Your assignment: Can you transcribe the data exactly? Leave the pictures out.

Input data:

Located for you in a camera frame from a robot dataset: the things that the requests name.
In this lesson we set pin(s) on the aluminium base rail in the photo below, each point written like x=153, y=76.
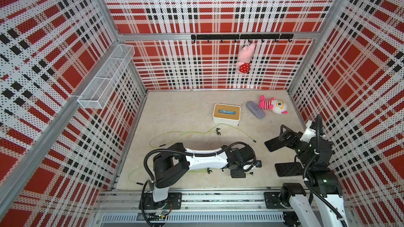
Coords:
x=197, y=206

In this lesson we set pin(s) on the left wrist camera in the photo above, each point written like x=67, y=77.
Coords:
x=257, y=164

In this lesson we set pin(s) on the silver-edged black smartphone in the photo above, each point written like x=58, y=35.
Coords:
x=274, y=144

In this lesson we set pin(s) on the green wired earphones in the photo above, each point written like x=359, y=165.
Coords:
x=216, y=130
x=207, y=170

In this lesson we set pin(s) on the grey glasses case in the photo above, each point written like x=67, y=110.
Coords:
x=255, y=109

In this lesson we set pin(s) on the black hook rail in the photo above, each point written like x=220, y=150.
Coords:
x=239, y=37

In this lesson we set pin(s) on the white tissue box wooden top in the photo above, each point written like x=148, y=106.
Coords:
x=227, y=114

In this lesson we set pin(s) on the pink striped plush toy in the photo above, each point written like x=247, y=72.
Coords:
x=274, y=105

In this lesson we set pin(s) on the white wire mesh basket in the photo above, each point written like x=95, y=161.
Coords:
x=99, y=90

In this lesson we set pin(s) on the purple-edged black smartphone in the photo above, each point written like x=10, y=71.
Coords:
x=289, y=169

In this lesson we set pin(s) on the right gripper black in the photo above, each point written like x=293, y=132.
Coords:
x=295, y=136

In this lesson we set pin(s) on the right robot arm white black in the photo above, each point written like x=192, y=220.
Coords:
x=319, y=201

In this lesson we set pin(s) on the pink pig plush hanging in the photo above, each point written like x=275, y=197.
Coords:
x=244, y=58

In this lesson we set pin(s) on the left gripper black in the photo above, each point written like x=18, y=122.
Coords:
x=238, y=174

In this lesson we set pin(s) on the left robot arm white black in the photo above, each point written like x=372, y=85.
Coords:
x=166, y=166

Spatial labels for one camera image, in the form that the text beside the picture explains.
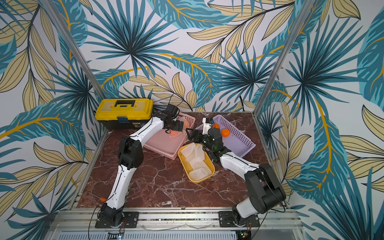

Task response:
Located for you in a camera frame from a robot dataset: the things that the requests name.
In this lesson we set pin(s) on the aluminium base rail in the photo below, each point written like x=153, y=76.
Coords:
x=197, y=206

In this lesson we set pin(s) on the left wrist camera in the photo above, each point written like x=67, y=77.
Coords:
x=257, y=164

In this lesson we set pin(s) on the silver-edged black smartphone in the photo above, each point written like x=58, y=35.
Coords:
x=274, y=144

In this lesson we set pin(s) on the green wired earphones in the photo above, each point written like x=359, y=165.
Coords:
x=216, y=130
x=207, y=170

In this lesson we set pin(s) on the grey glasses case in the photo above, each point written like x=67, y=110.
Coords:
x=255, y=109

In this lesson we set pin(s) on the black hook rail in the photo above, each point written like x=220, y=150.
Coords:
x=239, y=37

In this lesson we set pin(s) on the white tissue box wooden top in the photo above, each point written like x=148, y=106.
Coords:
x=227, y=114

In this lesson we set pin(s) on the pink striped plush toy in the photo above, each point written like x=247, y=72.
Coords:
x=274, y=105

In this lesson we set pin(s) on the white wire mesh basket in the photo above, each point written like x=95, y=161.
Coords:
x=99, y=90

In this lesson we set pin(s) on the purple-edged black smartphone in the photo above, each point written like x=10, y=71.
Coords:
x=289, y=169

In this lesson we set pin(s) on the right gripper black in the photo above, each point written like x=293, y=132.
Coords:
x=295, y=136

In this lesson we set pin(s) on the right robot arm white black in the photo above, each point written like x=192, y=220.
Coords:
x=319, y=201

In this lesson we set pin(s) on the pink pig plush hanging in the photo above, each point written like x=275, y=197.
Coords:
x=244, y=58

In this lesson we set pin(s) on the left gripper black in the photo above, each point written like x=18, y=122.
Coords:
x=238, y=174

In this lesson we set pin(s) on the left robot arm white black in the photo above, each point written like x=372, y=85.
Coords:
x=166, y=166

Spatial labels for one camera image, in the form that the text beside the picture explains.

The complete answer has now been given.